October 2, 2020
Welcome to the University of Oklahoma Carceral Studies Consortium Newsletter. The Carceral Studies Consortium strives to build a community for intellectual exploration that includes faculty, staff, graduate students, community members, practitioners, and organizers.

Carceral Studies is concerned with the independent function and nexus of the political and social systems that organize, shape, sustain, and entrench practices of punishment, surveillance, incarceration, and harm.
Today's News
Veteran activists and organizers Kaba and Gilmore converse about the institutions that need to be dismantled and the institutions that need to be invested in for liberation and freedom. They demonstrate the infrastructure and people already imagining and working towards these futures, and Gilmore encourages us to “organize with people who are already organizing.” Abolition, they explain, must be green (protesting environmental degradation), red (distributing the resources needed for all people), and international (consolidating strength by stretching across borders). 

McCoy explores the responses of “disruptive power” to the “multilayered crisis of legitimacy of state institutions.” This summer’s uprisings led to creative reimagining of participatory democracy that will yield more engagement. The new strategies and imaginings underscore the goal of “delegitimizing or abolishing the current system of law enforcement and prisons” because the radical demand “exposes law enforcement’s power and the political establishment’s preference for state violence over community care and economic justice.” Participatory democracy and abolition-democracy engage people in the questions of how to practice and achieve justice. 

Recent outbreaks of Covid-19, including deaths from the virus, in Oklahoma’s prisons is “a moral emergency requiring urgent action to better protect inmates, staff, and vulnerable communities.” Prisons and jails across the U.S. have experienced some of the country’s worst outbreaks, and Oklahoma’s carceral facilities have not escaped. Oklahoma’s prison population is “uniquely vulnerable” because it disproportionately incarcerates older people, people of color, and people with chronic health conditions. Oklahoma has failed to grant medical parole en masse during the pandemic and to conduct widespread testing.

According to a new study by Citigroup, U.S. gross domestic product lost $16 trillion as a result of discrimination against Black people since 2000. The study arrived at this figure by noting four key racial gaps: loss of potential business revenue because of discriminatory lending; lost income because of disparities in wages; losses due to discrimination in providing housing credit; income lost from discrimination in accessing higher education. 

Cowie unpacks and contextualizes the meaning of freedom in the U.S. to argue that “talk of American freedom has long been connected to the presumed right of whites to dominate everyone else.” Oppression and freedom are thus treated as mutually constitutive and working in concert. When noting the hope and promise in a third Reconstruction, Cowie argues that “Few tasks could be more important, urgent, or have higher stakes than” the project of “dismantl[ing] a core element of a nation’s belief system.”
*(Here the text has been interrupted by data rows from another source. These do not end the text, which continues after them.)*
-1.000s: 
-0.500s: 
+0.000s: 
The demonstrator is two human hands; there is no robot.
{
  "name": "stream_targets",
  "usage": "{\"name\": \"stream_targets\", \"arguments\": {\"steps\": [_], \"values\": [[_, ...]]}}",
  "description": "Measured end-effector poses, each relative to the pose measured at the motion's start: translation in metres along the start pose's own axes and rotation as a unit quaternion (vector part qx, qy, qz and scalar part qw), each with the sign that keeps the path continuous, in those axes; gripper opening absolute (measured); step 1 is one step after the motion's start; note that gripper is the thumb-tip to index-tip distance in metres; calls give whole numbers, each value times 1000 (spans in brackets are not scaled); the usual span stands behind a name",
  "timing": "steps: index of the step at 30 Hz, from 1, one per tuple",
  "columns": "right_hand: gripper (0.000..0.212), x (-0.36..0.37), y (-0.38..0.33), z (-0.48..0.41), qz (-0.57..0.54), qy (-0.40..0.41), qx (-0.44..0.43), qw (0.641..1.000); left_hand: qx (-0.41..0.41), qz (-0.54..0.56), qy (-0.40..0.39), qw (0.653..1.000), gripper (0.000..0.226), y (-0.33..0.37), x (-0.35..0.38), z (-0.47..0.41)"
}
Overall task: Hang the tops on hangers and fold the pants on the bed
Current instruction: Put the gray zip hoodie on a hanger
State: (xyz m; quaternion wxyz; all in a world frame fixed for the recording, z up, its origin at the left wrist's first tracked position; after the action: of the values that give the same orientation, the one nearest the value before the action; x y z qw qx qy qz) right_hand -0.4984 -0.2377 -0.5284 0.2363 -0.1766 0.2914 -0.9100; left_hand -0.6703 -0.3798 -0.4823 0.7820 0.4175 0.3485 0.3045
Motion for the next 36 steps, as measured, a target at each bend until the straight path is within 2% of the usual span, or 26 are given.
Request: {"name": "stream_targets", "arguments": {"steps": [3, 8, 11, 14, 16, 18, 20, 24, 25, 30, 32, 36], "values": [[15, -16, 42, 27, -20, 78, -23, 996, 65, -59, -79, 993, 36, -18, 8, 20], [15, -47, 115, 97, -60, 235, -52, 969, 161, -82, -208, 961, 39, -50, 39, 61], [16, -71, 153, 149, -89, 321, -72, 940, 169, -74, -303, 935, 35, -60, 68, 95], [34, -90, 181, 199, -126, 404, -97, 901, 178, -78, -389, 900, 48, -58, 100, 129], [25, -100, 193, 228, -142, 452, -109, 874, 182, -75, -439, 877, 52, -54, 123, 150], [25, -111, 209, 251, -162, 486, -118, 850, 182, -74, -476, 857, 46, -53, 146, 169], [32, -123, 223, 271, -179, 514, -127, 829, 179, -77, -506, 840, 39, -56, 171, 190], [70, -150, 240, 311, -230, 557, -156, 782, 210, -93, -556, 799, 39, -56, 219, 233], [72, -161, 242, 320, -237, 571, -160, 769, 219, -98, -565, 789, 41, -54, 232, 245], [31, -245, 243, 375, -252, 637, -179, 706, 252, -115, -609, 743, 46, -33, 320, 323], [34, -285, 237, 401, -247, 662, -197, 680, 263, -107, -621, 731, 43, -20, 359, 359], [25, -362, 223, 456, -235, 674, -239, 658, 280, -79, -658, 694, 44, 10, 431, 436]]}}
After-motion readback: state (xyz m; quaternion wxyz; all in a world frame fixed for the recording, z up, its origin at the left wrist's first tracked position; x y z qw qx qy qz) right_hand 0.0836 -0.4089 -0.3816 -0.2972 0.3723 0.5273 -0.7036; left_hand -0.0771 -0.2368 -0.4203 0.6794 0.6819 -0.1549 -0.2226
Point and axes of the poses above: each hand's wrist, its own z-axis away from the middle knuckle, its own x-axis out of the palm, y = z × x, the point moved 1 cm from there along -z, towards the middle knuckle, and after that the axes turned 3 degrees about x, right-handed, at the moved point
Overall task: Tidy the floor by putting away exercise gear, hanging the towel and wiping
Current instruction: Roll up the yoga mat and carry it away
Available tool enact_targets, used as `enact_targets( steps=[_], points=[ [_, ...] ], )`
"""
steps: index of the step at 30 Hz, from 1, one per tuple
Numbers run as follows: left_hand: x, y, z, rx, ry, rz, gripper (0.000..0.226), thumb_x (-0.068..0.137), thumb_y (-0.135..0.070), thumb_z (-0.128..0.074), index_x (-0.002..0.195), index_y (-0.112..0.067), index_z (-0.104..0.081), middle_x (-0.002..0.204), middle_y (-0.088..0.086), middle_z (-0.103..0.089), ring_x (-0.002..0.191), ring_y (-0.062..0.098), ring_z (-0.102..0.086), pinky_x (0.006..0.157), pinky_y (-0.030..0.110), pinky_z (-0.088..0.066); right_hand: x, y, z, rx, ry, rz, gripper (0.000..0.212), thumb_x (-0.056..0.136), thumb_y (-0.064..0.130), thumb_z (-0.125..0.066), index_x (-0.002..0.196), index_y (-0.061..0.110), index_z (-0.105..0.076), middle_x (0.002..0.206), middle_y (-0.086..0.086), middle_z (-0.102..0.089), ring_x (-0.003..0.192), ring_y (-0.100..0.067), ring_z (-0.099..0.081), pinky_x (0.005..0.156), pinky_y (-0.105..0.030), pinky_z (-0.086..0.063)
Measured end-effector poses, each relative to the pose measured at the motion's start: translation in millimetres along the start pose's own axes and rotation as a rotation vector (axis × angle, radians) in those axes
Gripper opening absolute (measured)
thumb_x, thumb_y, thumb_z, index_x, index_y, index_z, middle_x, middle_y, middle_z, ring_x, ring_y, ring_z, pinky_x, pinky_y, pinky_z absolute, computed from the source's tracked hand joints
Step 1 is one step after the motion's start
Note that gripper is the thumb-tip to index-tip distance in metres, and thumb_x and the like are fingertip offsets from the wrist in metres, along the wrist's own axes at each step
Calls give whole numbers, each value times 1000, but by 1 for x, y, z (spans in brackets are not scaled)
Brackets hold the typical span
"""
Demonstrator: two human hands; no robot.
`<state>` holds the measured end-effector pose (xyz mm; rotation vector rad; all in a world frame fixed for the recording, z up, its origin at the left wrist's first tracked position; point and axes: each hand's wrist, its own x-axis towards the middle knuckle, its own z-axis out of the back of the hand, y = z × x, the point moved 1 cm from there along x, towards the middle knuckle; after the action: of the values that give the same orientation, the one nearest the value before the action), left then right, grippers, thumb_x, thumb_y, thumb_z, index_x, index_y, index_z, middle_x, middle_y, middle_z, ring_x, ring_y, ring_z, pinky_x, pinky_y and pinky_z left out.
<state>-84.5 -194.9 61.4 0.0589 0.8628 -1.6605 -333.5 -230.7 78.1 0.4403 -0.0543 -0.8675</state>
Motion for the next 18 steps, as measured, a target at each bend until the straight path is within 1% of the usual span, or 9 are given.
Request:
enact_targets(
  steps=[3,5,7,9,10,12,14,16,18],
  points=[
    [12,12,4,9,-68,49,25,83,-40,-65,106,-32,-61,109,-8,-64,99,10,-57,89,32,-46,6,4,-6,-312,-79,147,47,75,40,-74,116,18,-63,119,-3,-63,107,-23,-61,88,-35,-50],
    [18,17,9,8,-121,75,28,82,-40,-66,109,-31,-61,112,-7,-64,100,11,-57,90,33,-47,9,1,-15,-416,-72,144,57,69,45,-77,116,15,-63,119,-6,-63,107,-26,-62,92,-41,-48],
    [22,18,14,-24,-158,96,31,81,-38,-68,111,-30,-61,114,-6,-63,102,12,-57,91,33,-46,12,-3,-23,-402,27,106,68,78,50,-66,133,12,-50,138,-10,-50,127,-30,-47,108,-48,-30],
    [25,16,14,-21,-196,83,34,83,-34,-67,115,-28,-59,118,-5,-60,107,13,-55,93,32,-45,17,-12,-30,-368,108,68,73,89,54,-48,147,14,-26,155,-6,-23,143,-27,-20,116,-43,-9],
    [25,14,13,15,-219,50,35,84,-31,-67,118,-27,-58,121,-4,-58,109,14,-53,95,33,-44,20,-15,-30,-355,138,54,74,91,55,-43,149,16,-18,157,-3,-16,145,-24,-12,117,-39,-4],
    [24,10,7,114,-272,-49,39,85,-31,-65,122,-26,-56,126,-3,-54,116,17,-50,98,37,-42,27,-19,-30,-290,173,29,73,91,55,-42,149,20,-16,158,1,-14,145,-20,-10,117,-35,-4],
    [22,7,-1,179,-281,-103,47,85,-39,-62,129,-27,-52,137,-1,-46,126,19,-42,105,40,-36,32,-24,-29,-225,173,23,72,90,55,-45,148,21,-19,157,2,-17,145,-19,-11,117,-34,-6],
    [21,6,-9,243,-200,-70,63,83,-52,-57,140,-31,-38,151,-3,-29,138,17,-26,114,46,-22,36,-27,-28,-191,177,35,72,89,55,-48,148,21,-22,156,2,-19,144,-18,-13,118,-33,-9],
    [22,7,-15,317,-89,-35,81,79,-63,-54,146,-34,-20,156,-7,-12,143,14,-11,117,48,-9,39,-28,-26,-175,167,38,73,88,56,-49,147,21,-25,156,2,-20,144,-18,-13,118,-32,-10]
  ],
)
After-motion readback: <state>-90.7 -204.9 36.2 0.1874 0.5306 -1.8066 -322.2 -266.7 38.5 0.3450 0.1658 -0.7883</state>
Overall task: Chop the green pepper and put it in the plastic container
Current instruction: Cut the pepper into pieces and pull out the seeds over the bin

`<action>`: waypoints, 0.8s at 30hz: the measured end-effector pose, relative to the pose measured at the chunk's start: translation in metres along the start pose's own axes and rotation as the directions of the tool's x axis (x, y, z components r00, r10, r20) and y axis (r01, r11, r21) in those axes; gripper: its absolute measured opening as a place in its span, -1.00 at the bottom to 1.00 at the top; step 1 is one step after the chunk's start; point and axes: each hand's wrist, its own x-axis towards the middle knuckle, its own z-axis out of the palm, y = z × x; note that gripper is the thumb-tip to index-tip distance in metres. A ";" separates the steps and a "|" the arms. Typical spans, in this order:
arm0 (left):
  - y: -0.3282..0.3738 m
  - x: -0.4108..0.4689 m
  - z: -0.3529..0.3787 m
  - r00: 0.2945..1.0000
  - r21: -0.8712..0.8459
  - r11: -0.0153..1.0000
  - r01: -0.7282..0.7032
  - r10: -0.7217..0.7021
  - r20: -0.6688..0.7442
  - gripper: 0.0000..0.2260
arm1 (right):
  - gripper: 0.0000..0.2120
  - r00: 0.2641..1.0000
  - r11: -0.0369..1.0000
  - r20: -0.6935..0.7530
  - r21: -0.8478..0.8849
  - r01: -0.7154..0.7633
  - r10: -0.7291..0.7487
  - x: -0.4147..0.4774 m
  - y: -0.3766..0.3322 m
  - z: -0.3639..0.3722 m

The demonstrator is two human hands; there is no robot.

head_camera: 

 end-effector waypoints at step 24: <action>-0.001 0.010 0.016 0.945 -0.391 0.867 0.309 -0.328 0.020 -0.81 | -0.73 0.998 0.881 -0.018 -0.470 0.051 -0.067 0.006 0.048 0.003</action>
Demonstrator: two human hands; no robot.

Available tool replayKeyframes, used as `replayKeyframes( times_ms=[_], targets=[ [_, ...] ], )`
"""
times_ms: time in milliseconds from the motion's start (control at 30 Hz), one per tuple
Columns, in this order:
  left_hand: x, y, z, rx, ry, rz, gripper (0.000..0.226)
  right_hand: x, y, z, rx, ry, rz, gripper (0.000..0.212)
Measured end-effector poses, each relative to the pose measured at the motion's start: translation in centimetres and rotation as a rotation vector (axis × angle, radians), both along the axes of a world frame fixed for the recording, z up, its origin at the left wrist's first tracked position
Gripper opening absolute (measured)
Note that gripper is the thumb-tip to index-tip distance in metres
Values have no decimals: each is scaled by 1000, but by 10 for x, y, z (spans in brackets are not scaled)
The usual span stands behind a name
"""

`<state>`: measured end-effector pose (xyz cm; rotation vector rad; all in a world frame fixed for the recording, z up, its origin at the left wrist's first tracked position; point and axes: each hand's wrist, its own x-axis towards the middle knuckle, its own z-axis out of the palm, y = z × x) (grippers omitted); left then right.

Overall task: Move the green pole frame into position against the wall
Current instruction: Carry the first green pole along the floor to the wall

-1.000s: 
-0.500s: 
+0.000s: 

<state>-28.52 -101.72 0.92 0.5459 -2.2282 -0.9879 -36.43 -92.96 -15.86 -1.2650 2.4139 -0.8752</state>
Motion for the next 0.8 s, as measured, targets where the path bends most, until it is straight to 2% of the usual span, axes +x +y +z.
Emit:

Exploring the long history of policing and surveillance in the U.S., Muhammad and Kumanyika conclude that policing has reflected political and economic power. Emphasizing the political and cultural construction of crime that has bolstered racial and economic supremacy, the historians differentiates crime from harm and argues “The history allows us to decouple the idea of public safety from police.” Kumanyika argues, “We have to stop saying police are broken. We have to start saying police are working.”

The City of Philadelphia and the Philadelphia Housing Action reached a tentative agreement to resolve a standoff over two homeless protest encampments and fifteen vacant city-owned homes occupied by mothers and children. In the “largest self-organized housing takeover in the country, 50 homeless mothers and children to remain in 15 vacant city-owned homes, homeless protest encampments to take additional houses.” The 50 city-owned houses will be transferred to a trust set up by a coalition of housing activists for use as extremely low-income housing. The direct action of occupying vacant homes sets a precedent for the power of the people to reclaim resources and stabilize the community. 

This article is part of a series that explores “Black ecologies”: “Black ecologies charts Black peoples’ seemingly endless proximity to disaster.” Williams argues that Black ecologies link policing and environmental justice by conceiving of “Black ecologies as embodying how environmental habitats are used to enact and hide modes of anti-Black violence.” The article explores University of Chicago’s history to analyze the connections between Chicago's urban conservation, private property, and policing. 


The Consortium Newsletter will offer a roundup of a few selected articles that reflect today’s news, organizing, and thinking related to the carceral state. We understand that freedom work is built on education and engagement. Education requires an understanding of contemporary issues informed by their historical context. We hope that these curated articles will help you analyze the issues that we face and understand the community that we strive to construct.